HOW TO COMPLETE THIS TASK: Search the records for the string "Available", then copy each line where it appears.

Data entries:
**********

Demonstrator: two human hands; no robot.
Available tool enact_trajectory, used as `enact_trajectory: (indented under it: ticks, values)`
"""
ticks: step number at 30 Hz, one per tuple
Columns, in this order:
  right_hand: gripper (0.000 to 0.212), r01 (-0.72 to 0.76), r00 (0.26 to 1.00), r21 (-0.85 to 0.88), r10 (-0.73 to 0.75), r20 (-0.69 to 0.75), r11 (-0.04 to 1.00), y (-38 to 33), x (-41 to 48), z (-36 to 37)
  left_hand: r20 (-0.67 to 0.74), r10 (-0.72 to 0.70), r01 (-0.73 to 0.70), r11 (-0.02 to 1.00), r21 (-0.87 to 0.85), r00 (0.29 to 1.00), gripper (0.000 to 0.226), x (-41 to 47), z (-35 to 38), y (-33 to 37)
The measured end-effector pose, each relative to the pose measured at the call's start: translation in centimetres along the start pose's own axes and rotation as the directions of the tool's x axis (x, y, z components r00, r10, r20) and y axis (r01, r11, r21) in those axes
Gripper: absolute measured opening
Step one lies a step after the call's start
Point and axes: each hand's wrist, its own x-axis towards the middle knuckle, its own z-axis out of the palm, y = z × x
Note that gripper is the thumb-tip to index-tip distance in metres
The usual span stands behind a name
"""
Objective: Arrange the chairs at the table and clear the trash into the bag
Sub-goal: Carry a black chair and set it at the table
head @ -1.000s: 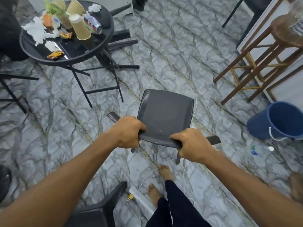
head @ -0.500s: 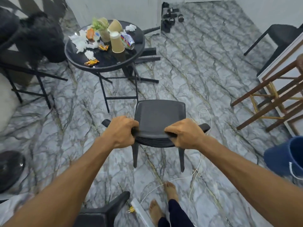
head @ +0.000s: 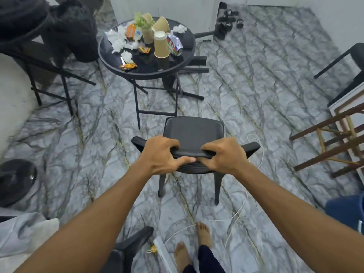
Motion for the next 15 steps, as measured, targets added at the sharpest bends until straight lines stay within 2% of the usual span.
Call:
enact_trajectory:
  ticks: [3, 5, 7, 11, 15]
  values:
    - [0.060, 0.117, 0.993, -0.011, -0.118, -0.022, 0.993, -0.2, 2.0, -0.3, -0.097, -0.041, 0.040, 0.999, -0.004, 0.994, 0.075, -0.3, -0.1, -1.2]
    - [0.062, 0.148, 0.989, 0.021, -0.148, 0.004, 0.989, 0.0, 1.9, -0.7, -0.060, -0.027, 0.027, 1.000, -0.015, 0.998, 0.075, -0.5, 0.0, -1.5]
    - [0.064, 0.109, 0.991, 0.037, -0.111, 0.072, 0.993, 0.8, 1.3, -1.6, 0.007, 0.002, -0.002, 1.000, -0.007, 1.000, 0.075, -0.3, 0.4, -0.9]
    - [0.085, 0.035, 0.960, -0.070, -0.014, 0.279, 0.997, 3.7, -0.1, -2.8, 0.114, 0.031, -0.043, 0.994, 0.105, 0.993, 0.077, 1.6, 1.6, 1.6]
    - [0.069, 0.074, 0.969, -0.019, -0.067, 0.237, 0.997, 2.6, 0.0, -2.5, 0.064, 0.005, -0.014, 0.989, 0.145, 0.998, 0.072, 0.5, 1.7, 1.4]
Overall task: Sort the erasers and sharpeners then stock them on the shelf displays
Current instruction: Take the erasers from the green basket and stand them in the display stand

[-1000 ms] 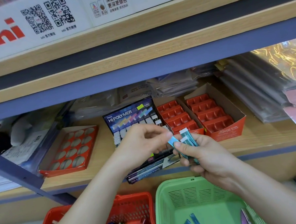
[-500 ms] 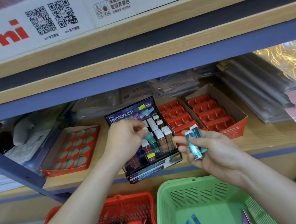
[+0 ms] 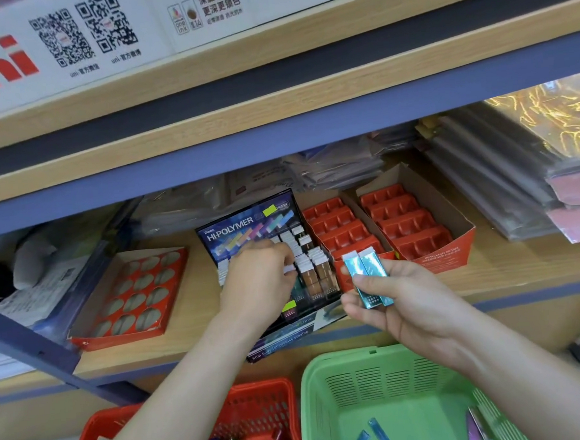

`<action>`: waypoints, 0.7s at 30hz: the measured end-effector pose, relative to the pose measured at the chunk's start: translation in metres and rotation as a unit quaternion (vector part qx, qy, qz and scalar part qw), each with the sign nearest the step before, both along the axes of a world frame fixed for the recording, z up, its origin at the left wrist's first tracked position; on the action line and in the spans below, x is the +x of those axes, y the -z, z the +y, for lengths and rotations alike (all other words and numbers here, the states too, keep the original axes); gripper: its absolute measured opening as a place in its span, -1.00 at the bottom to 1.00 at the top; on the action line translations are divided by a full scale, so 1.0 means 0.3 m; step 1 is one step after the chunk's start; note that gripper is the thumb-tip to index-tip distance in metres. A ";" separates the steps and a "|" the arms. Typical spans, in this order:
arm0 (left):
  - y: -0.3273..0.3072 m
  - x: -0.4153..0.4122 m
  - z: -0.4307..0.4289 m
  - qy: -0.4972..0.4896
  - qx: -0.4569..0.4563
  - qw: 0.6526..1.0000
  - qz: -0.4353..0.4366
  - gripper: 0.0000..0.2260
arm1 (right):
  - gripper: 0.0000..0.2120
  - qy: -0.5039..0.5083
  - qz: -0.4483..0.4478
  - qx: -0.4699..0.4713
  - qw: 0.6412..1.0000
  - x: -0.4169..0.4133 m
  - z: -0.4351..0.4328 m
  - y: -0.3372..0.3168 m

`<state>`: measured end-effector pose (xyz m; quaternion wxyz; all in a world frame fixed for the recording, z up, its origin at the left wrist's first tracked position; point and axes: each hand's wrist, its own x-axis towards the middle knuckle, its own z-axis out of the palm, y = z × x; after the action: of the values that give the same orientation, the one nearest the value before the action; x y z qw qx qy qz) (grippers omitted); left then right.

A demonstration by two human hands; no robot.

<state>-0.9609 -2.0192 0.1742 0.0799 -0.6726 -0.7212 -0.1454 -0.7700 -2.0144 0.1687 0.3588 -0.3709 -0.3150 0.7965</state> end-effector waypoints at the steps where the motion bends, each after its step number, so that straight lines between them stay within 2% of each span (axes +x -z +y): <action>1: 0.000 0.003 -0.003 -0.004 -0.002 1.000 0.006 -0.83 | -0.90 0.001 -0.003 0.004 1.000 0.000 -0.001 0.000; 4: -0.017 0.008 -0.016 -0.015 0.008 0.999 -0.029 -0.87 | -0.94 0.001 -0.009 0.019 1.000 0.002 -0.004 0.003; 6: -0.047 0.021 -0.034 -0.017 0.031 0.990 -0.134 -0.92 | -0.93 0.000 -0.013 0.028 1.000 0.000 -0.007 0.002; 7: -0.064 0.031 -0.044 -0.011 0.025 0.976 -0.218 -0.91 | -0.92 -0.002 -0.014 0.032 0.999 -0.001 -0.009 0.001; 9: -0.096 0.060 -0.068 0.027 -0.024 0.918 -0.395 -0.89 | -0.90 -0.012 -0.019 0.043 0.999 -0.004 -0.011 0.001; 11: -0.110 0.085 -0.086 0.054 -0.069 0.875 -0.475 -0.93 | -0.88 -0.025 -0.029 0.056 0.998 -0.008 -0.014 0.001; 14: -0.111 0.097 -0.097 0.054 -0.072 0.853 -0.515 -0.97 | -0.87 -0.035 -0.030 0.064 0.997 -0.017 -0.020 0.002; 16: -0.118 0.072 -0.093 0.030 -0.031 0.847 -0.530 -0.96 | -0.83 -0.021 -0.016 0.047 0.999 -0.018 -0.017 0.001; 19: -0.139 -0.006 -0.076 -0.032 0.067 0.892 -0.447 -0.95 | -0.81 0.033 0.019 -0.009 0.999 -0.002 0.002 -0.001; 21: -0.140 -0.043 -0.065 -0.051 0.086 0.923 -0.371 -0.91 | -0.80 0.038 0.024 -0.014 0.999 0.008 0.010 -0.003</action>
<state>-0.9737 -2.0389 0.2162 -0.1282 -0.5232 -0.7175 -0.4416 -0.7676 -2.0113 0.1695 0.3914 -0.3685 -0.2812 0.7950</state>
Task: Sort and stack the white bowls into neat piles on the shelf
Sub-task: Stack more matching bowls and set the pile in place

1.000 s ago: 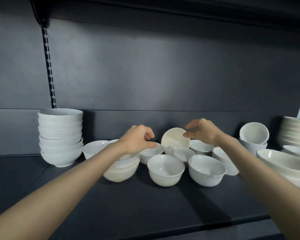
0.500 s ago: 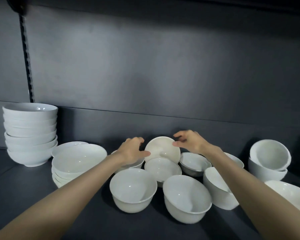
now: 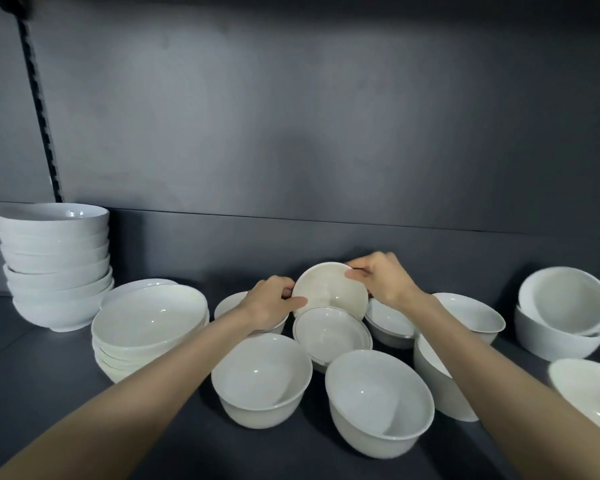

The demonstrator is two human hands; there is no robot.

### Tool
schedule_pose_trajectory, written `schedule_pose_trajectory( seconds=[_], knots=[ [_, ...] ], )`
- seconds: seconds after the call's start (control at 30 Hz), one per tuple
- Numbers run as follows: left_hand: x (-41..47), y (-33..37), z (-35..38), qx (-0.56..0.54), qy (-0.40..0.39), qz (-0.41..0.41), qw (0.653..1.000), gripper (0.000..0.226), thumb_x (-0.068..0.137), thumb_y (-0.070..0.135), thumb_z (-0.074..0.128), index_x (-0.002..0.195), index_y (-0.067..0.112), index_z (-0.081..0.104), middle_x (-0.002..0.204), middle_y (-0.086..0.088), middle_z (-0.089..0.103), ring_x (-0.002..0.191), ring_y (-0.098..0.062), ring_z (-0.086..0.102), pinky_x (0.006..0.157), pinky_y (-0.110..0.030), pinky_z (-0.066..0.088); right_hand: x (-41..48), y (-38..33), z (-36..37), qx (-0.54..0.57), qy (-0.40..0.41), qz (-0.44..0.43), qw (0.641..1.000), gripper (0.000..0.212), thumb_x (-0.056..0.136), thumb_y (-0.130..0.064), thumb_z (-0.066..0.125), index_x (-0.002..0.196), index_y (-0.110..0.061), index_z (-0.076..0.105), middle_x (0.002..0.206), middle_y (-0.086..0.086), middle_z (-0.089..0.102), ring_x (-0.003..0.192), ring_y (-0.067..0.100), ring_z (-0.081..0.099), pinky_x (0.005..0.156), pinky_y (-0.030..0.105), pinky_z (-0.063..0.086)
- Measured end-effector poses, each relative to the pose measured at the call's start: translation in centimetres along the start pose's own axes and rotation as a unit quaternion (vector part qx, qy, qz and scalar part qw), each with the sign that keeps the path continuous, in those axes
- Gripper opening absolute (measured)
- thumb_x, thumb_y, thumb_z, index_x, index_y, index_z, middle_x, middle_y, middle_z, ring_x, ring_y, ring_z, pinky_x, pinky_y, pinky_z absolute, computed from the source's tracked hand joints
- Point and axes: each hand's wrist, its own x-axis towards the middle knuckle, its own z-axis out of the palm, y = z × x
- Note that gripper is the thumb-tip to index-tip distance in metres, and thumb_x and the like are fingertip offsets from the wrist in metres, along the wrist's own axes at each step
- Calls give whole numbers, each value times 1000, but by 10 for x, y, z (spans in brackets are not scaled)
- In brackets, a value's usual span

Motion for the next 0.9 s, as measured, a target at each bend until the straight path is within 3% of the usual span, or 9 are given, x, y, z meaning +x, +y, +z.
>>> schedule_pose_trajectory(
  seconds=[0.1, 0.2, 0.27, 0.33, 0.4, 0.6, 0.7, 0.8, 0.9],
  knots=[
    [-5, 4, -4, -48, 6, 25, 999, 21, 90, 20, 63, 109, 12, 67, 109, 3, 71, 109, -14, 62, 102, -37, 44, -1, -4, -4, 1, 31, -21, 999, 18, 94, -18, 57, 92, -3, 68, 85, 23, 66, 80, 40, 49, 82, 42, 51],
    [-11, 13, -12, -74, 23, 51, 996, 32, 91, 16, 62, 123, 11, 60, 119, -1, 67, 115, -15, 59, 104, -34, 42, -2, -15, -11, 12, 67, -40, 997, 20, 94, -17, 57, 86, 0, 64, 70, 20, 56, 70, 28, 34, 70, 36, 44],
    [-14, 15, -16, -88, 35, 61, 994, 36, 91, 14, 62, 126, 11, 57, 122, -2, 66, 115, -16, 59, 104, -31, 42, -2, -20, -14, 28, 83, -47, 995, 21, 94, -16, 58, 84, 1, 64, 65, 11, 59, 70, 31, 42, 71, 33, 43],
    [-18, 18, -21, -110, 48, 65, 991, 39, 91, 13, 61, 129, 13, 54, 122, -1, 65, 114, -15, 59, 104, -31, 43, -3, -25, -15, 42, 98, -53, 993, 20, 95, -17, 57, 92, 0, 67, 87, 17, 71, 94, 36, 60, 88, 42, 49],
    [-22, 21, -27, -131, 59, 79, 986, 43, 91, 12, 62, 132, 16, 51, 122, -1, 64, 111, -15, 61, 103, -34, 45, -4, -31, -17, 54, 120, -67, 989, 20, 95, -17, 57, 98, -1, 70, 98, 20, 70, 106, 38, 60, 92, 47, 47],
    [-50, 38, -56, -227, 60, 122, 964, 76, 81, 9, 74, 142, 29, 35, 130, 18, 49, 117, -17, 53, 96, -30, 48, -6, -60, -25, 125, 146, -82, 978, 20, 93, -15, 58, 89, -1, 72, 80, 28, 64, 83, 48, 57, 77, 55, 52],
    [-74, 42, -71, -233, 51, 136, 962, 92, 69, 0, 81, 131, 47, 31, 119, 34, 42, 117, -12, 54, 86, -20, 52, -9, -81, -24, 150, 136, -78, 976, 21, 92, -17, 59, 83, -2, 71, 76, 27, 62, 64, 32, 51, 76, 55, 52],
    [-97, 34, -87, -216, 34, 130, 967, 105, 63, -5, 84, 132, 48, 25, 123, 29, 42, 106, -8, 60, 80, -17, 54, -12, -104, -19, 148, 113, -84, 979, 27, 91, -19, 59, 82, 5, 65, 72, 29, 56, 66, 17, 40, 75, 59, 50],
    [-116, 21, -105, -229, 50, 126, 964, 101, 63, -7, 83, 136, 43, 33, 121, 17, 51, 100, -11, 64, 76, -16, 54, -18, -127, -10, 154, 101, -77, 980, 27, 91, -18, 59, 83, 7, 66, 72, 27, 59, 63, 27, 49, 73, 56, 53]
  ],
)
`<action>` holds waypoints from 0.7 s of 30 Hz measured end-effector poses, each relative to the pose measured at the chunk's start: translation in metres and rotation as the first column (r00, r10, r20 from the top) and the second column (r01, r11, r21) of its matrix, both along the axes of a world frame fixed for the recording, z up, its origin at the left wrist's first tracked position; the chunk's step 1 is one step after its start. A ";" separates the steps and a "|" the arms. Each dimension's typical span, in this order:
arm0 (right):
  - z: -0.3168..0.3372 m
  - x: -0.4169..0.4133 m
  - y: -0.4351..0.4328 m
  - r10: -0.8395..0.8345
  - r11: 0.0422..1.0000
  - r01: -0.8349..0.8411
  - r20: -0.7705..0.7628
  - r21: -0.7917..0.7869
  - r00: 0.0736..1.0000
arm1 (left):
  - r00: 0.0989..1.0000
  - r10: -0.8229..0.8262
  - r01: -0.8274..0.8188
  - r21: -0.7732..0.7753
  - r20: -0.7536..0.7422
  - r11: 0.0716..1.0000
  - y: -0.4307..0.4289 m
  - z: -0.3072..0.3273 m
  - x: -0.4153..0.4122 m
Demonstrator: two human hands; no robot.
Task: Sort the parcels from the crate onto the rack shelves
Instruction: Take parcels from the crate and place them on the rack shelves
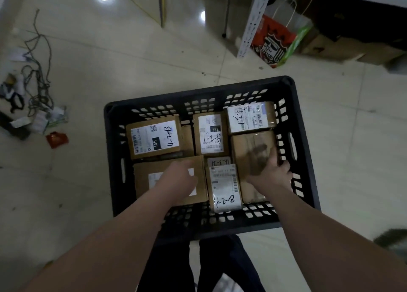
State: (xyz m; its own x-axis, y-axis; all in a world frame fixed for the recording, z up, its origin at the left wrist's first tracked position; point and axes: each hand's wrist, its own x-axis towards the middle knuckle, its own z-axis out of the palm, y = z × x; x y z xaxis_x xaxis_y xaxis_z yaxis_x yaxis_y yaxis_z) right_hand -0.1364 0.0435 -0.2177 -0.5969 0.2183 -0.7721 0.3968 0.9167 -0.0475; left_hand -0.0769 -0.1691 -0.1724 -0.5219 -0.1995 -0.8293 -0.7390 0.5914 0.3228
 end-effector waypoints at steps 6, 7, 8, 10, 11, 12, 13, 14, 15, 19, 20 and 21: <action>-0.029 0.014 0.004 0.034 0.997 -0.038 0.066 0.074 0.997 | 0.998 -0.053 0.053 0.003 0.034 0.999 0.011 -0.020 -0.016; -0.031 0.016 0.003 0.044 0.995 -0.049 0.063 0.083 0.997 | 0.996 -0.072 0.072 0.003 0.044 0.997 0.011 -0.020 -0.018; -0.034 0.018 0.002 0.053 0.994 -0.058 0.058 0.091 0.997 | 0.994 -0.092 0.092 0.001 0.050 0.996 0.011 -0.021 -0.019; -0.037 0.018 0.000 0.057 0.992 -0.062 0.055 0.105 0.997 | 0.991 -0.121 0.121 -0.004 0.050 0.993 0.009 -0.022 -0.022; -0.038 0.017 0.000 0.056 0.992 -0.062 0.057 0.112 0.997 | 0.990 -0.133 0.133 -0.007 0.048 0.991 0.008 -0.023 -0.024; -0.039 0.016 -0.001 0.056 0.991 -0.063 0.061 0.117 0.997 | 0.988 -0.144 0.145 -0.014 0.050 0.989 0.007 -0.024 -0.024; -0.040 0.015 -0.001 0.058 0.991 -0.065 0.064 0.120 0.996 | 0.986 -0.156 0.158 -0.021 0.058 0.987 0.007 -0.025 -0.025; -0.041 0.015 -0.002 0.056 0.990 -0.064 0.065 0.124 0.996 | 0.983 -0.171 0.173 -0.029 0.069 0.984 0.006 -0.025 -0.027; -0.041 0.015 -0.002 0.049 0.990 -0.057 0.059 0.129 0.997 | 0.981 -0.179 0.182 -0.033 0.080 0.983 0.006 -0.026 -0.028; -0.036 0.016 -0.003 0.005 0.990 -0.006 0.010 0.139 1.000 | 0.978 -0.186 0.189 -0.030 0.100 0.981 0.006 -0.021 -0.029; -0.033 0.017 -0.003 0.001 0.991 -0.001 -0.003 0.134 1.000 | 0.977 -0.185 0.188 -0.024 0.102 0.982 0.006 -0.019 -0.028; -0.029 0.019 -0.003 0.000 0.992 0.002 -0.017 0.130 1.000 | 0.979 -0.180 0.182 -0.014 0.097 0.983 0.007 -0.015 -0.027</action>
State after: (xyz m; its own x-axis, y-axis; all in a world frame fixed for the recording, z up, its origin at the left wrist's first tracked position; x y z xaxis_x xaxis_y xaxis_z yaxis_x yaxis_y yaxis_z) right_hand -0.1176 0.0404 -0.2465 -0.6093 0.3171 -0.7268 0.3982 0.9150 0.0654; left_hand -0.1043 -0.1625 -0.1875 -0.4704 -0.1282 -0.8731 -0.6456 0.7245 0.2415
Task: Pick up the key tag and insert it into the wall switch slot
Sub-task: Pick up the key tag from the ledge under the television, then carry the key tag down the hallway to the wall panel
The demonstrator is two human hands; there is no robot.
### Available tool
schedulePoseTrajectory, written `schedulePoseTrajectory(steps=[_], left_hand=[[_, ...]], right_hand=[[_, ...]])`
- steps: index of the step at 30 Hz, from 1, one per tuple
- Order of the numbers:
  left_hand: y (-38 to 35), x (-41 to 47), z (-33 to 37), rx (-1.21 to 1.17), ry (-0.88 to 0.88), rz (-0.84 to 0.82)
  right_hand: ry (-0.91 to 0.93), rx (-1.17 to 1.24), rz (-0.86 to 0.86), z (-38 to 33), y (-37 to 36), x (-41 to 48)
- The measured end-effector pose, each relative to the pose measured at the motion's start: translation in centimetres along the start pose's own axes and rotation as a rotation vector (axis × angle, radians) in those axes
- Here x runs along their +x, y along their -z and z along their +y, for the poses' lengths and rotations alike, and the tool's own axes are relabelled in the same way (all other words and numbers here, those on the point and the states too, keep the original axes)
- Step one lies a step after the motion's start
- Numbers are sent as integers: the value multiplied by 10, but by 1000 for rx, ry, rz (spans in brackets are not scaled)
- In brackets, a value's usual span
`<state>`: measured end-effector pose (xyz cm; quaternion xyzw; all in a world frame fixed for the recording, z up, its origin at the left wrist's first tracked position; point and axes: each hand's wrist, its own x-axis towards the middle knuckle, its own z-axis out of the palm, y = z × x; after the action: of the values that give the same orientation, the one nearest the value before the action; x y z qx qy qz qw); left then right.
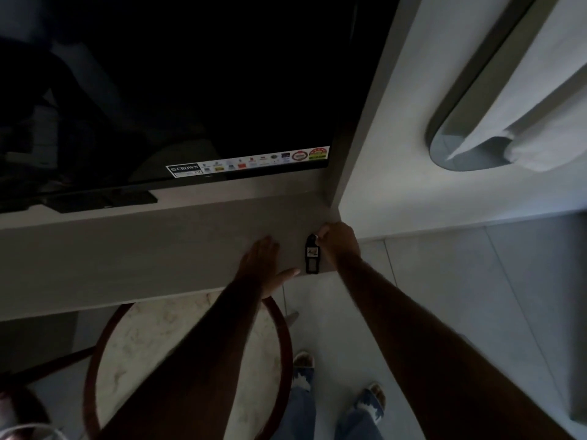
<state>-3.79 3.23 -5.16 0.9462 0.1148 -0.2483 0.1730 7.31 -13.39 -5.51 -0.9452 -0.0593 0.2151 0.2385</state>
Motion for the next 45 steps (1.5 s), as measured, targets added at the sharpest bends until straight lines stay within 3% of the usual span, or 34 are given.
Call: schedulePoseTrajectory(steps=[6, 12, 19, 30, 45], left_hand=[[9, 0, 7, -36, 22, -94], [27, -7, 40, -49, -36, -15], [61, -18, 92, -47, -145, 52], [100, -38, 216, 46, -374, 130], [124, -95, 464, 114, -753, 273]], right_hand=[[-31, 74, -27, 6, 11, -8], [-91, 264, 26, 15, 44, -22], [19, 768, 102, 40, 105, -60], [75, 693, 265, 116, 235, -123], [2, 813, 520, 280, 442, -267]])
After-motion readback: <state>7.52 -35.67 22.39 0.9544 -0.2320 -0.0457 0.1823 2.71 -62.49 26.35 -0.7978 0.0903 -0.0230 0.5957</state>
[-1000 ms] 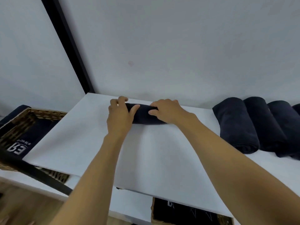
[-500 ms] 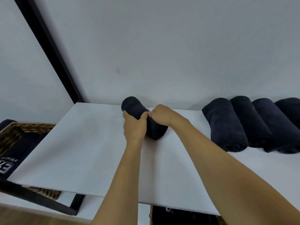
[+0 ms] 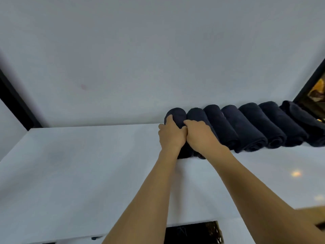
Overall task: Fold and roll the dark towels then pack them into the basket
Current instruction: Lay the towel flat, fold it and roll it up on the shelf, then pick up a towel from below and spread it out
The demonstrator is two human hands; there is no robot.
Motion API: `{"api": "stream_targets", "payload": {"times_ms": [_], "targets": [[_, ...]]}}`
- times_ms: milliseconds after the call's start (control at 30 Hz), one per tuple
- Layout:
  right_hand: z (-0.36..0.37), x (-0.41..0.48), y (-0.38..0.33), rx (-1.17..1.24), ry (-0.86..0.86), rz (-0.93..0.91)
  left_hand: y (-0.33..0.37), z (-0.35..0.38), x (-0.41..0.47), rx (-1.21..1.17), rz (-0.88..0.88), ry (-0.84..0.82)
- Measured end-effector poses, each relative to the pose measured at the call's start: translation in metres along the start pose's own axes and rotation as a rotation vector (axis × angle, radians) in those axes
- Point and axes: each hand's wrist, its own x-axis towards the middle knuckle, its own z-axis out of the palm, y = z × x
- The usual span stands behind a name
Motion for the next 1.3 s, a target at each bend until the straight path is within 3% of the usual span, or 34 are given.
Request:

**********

OUTPUT FOR THIS EXERCISE:
Available tool enact_trajectory, used as `enact_trajectory: (indented under it: ticks, values)`
### Available tool

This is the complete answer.